I this it will be be $f(x)=0$ for $x<0$ and $x>0$. I am not sure about the other intervals.
I just started doing problems like these because I am trying to go ahead of what I already know. Can some please explain to me how would you solve the parts to this problem?
I think you need to work on obtaining a more solid, introductory understanding of the definitions of these objects you're working with.
For example, the CDF of a random variable $X$ evaluated at the number $x$ is precisely defined as the probability $$Pr(X \leq x)$$ With that in mind (i) should become a lot easier.
Note also that notation really is important, at least when first learning introductory probability theory. For example, when one speaks of the random variable $X$ one must avoid confusing $X$ with its realization, $x$.

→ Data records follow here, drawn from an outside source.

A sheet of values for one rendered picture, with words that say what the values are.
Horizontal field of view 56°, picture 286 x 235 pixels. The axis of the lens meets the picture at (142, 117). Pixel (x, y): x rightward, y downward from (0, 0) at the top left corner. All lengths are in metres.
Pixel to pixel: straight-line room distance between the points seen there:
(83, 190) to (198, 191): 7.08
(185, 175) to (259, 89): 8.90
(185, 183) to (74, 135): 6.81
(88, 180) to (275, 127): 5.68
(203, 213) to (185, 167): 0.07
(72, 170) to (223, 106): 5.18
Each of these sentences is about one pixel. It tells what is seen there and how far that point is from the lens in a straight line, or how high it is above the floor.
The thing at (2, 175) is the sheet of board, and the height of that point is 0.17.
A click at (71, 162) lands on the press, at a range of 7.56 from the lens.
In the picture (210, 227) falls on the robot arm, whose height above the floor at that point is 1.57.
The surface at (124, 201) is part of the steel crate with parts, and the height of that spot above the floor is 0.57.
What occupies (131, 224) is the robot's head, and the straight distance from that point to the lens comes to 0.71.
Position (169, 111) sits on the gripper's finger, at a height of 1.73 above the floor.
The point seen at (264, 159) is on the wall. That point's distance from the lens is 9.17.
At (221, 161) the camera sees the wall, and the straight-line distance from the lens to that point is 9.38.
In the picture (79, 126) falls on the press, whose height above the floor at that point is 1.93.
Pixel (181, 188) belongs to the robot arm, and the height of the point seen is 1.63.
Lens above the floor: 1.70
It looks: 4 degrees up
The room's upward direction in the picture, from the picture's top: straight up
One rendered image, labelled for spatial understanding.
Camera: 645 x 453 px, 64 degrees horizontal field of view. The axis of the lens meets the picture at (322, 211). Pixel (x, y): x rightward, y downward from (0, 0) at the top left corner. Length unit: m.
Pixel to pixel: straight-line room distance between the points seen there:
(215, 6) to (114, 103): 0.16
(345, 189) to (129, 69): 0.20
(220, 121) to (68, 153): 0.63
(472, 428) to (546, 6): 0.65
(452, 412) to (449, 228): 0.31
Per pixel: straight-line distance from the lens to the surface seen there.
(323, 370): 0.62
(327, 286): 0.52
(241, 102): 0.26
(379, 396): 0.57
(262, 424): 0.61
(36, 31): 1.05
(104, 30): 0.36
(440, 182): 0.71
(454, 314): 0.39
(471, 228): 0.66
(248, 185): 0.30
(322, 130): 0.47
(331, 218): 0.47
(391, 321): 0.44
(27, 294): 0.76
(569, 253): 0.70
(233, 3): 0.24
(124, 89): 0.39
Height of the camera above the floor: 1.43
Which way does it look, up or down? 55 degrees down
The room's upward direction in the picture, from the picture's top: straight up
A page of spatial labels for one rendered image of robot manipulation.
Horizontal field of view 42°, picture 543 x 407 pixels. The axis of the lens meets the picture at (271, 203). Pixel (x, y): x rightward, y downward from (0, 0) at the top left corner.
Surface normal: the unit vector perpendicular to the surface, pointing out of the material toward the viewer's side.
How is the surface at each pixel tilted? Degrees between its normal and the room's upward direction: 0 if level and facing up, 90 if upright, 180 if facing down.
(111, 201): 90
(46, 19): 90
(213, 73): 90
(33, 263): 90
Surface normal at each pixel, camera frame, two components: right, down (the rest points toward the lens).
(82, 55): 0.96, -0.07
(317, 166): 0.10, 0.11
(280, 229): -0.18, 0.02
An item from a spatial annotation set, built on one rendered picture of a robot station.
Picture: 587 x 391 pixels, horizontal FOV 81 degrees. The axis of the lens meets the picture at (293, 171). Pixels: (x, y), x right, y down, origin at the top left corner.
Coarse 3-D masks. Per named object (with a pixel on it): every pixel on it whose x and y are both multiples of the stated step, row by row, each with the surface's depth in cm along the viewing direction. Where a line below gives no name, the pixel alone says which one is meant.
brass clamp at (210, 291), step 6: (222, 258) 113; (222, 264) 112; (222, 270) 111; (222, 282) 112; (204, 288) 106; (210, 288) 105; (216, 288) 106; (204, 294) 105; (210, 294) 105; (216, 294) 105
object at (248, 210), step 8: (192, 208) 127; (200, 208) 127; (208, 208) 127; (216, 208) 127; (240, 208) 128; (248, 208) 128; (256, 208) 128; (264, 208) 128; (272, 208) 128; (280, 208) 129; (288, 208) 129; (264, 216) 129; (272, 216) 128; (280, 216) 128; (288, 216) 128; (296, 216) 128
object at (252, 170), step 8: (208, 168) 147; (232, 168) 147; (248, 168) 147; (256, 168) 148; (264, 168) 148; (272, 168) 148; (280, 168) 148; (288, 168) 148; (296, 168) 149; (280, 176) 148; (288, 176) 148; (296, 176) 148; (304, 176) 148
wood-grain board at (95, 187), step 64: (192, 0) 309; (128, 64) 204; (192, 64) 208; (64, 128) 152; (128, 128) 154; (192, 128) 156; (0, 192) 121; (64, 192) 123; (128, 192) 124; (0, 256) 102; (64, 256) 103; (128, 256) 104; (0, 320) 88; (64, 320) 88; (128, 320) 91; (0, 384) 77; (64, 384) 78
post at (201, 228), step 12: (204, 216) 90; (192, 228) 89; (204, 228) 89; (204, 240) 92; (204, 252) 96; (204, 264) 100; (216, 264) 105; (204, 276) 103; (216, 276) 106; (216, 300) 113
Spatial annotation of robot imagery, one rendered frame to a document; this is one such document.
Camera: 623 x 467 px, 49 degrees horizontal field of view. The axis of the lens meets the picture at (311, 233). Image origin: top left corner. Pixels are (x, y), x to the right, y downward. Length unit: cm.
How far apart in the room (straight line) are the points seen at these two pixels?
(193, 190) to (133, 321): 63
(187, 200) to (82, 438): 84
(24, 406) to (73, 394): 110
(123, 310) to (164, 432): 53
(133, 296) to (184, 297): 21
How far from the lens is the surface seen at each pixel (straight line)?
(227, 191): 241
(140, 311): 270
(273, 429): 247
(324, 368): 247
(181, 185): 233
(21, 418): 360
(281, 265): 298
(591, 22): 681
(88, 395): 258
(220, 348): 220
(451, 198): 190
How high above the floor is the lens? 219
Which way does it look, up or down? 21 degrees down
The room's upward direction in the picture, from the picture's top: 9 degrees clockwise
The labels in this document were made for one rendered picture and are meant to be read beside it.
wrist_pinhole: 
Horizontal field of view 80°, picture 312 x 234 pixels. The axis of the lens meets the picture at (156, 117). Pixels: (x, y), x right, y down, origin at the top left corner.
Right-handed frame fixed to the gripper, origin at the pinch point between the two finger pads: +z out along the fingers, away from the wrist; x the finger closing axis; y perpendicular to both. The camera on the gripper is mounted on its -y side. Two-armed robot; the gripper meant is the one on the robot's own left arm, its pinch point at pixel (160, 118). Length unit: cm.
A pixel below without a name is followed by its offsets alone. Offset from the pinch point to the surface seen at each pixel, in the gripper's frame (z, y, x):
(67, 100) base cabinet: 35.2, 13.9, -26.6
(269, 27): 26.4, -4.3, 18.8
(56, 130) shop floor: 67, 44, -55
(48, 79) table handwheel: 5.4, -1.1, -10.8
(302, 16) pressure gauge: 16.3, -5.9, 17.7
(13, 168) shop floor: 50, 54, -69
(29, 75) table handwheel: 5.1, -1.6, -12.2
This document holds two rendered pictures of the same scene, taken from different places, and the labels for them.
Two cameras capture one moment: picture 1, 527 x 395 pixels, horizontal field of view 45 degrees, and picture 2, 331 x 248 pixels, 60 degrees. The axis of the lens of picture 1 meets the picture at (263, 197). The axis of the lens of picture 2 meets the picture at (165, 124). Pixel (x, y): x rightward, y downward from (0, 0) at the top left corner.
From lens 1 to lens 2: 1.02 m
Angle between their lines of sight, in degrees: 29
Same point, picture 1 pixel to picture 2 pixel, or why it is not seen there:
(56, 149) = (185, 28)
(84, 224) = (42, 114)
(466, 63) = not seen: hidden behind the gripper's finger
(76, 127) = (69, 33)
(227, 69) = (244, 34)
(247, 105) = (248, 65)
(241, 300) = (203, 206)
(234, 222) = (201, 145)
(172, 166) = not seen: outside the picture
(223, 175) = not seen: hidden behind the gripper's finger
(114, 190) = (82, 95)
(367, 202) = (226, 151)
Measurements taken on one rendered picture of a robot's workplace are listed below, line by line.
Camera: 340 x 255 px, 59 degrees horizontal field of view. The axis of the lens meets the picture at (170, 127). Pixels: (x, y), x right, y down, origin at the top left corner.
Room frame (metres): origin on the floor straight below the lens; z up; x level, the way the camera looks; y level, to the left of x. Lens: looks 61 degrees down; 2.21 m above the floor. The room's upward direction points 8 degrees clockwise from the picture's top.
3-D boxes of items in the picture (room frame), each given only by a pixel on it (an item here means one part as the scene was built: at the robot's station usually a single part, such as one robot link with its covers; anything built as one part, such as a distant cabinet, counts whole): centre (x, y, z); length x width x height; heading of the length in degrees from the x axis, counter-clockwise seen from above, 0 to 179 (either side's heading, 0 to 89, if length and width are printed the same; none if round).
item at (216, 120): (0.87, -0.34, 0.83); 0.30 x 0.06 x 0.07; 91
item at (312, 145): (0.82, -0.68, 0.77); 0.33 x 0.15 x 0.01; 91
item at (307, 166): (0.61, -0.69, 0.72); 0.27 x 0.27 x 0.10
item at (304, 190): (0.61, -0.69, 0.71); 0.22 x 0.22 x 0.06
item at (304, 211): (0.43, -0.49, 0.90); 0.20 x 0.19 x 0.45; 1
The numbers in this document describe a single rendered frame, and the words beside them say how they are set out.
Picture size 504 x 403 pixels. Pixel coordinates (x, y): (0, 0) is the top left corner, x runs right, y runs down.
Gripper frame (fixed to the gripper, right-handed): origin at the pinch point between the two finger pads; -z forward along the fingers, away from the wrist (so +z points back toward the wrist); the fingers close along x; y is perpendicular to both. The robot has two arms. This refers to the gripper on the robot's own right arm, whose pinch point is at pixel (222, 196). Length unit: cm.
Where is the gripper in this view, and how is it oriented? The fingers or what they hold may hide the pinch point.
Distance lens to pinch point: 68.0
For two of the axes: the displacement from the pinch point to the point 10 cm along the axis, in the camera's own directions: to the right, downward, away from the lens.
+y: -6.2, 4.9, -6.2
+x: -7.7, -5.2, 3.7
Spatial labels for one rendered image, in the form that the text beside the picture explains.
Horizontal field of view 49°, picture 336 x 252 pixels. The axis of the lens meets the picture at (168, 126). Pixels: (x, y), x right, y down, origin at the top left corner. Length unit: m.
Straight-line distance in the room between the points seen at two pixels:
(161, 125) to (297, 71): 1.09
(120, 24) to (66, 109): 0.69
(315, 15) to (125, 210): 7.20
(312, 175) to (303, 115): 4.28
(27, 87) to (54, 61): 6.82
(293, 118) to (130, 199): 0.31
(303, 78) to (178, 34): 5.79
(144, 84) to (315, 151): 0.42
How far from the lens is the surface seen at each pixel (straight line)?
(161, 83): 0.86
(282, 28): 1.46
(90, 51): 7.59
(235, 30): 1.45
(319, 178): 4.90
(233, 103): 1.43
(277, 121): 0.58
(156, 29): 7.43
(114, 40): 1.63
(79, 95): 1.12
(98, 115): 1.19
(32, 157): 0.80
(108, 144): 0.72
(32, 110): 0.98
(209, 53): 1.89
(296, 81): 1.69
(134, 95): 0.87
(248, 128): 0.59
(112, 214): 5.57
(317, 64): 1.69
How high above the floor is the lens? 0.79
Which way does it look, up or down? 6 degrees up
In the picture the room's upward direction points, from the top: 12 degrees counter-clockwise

Your subtraction idea for (ii) is exactly on the right track, but you should make sure you can justify why such a formula ($Pr(X\geq 2) = 1 - Pr(X < 2)$) actually makes sense. Hint: it has to do with adding the probability of the union of mutually exclusive events.
Again, for (iii) review the definition of the PDF and its connection to the CDF (they are related by summation/integration for discrete/continuous random variables respectively.